# Comfort Foods and the IBS diet



## tummyrumbles (Aug 14, 2005)

Most IBS diets offer their own version of comfort foods but I haven't found any I could tolerate.

There are 3 food types that feed a bacterial overbalance: starches, high FODMAPs and fibre (all fibre, whether soluble or insoluble). So an ideal comfort food would have to be filling but not gas-causing. I've yet to find anything suitable. Banana and yoghurt is my standard dessert, but I'm still not certain if probiotics are a good idea for IBS /SIBO. For me the safest possible food seems to be well-digested and well-cooked low FODMAP, low-starch vegetables. But these aren't all that filling and not really comfort foods.

Each of the diets offer their own brand of comfort foods. The FODMAP diet disallows complex sugars that are fermentable but allows starches, which are equally fermentable. This diet has gluten-free breads made from potato and tapioca starches which are extremely high in starch, much higher in starch than wheat bread.

The paleo diet excludes cultivated grains, legumes, dairy and refined sugar but allows high FODMAPs. This diet is generally very high in fibre as well as meats. Comfort foods can include seeds and high fibre, complex sugar fruit like dates and figs - real problem foods for most of us.

The Specific Carbohydrate Diet was founded prior to the FODMAP theory and disallows grains and polysaccharides like potatoes and other high starch foods but allows FODMAPs. This diet features breads made from almond or coconut flour. Both are very high in fibre and I found I couldn't tolerate either of them.

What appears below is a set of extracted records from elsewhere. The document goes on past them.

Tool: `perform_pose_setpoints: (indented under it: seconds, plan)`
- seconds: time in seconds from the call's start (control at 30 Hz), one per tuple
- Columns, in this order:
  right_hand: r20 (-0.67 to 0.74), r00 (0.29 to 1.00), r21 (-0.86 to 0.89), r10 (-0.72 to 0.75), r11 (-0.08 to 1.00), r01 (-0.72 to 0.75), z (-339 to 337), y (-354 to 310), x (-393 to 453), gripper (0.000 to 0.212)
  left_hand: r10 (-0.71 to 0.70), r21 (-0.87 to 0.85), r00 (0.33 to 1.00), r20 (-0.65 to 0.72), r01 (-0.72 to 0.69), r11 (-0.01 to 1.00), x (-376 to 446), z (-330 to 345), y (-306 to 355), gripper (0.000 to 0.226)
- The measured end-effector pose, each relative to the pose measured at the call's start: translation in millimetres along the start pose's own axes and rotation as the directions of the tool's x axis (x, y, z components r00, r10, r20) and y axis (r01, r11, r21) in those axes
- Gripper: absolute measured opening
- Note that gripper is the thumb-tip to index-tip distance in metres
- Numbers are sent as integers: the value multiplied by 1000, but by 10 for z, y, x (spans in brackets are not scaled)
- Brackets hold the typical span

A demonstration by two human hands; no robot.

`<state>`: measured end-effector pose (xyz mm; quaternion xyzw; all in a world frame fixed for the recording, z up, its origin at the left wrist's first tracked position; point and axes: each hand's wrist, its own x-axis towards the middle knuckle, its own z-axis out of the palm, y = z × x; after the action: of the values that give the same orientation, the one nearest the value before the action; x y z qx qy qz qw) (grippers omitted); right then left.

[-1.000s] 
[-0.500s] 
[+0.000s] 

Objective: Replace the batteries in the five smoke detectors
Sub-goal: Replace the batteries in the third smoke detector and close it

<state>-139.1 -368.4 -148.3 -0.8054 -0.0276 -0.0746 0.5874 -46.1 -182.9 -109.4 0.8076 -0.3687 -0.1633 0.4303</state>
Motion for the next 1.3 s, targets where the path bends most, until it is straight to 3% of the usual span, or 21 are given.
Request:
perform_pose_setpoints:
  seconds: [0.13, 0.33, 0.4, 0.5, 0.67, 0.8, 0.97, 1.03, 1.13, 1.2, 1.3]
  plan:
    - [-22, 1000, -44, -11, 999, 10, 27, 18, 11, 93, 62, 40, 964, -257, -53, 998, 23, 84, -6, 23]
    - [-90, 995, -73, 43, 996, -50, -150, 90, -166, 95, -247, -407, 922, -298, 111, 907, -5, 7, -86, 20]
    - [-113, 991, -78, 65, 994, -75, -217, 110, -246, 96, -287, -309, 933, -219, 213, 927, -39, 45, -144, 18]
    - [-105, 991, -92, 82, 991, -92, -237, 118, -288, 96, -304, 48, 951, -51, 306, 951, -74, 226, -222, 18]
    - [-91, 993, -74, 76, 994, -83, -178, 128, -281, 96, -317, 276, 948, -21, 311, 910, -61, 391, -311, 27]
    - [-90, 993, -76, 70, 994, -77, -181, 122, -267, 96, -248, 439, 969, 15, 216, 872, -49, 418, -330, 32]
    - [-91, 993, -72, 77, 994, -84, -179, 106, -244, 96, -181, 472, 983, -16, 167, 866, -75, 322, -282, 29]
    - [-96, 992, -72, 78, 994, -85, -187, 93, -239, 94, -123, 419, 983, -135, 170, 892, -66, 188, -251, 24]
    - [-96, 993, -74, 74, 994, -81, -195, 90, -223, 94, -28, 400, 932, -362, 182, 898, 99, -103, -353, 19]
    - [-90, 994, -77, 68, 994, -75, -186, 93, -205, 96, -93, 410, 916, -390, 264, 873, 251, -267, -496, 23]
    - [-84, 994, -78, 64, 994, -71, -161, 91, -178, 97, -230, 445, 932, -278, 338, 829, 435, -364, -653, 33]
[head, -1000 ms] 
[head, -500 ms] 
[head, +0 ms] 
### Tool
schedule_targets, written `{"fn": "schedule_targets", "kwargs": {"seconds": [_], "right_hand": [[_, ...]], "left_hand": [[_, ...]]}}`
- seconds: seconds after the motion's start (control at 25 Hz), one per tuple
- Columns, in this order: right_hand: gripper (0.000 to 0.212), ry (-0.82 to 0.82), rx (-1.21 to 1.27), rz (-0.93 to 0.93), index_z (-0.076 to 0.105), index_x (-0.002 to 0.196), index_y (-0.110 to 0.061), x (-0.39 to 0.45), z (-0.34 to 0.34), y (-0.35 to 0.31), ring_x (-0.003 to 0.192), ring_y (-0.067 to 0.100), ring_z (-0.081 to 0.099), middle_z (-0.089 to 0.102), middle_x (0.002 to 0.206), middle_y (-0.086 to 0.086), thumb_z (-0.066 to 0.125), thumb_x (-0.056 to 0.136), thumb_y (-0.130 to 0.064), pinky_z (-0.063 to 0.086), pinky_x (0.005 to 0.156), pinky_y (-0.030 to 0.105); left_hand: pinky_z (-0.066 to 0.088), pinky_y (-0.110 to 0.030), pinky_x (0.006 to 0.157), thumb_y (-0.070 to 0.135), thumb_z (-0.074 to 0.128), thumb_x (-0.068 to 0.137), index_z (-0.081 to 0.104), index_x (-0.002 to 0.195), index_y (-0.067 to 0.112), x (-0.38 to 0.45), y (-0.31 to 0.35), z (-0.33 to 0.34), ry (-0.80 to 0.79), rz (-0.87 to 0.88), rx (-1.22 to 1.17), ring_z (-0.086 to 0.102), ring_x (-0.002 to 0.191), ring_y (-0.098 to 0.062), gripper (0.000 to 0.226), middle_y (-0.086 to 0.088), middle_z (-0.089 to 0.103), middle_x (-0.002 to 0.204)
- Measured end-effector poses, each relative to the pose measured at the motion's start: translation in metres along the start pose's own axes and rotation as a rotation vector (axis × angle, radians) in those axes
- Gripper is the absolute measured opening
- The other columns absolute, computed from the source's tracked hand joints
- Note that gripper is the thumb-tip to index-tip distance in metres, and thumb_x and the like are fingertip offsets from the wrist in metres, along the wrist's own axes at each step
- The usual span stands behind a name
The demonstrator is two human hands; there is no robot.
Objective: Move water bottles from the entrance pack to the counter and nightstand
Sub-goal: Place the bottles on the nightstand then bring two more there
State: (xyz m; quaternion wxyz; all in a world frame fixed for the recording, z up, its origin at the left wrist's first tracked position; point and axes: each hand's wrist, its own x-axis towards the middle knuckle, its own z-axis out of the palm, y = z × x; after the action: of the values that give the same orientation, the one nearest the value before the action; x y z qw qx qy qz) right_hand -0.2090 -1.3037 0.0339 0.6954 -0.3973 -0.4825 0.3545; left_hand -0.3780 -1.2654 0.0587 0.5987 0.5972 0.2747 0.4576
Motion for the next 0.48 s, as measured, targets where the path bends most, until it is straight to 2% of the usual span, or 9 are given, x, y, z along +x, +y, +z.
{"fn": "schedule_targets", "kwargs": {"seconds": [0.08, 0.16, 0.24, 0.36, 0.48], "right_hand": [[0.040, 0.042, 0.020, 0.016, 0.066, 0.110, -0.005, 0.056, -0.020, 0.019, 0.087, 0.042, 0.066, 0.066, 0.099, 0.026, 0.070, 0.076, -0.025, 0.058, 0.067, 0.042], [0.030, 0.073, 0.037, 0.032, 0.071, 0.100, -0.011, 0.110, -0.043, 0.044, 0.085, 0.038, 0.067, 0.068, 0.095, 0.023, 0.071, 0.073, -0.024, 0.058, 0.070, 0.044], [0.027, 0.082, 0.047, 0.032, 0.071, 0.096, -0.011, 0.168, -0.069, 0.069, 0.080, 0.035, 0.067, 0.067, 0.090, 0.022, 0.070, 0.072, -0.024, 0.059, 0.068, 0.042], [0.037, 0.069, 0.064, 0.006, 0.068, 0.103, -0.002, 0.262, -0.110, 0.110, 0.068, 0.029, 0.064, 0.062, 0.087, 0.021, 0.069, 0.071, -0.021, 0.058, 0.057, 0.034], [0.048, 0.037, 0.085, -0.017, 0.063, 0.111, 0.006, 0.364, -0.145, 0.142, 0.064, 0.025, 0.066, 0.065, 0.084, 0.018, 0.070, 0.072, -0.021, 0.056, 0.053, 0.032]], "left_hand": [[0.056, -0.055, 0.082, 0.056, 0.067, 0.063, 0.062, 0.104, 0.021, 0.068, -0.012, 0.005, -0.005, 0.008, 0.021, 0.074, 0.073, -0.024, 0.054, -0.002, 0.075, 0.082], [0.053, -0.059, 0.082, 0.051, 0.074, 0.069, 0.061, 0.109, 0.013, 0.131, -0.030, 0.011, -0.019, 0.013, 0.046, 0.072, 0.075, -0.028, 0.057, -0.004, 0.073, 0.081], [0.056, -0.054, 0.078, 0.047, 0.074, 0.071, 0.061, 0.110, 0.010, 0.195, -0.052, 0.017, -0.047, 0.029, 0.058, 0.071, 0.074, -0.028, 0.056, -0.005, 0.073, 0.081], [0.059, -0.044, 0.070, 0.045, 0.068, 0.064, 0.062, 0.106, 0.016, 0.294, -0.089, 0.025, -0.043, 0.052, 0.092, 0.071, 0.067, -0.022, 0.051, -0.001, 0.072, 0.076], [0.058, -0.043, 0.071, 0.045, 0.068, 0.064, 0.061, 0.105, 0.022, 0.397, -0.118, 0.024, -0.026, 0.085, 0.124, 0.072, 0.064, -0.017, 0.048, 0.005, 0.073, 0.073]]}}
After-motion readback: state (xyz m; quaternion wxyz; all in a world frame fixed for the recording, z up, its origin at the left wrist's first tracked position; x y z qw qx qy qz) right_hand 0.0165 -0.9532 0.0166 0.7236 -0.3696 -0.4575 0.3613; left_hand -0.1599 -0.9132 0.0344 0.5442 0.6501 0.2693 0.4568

The fast tract diet, which I can't find much information on, limits resistant starch, and some FODMAPs but allows other FODMAPs which are known problem foods: cabbage, asparagus and sprouts for instance. As far as I'm aware, this diet also allows white bread, a favourite comfort food but one of the worse foods for constipation. The founder uses a fermentation algorithm to calculate the fermentability of foods by adding the total net carbs, fibre and sugar alcohol and glycemic index however allows some higher GI rice types such as Jasmine or sticky, glutinous rice. Rice is a constipating food for many of us regardless of its glycemic index.

Generally none of these diets limit a food according to its "constipation potential". Simple carbs like rice and white bread might not be as fermentable but can cause IBS symptoms if they can't be evacuated efficiently.

Constipation is poorly understood and no-one really knows exactly how and why certain foods resist moving through. If the fermentability aspect of foods were all we had to worry about IBS would have been solved decades ago. Foods that don't evacuate easily are the other side of the problem and constipation could underlie most forms of IBS.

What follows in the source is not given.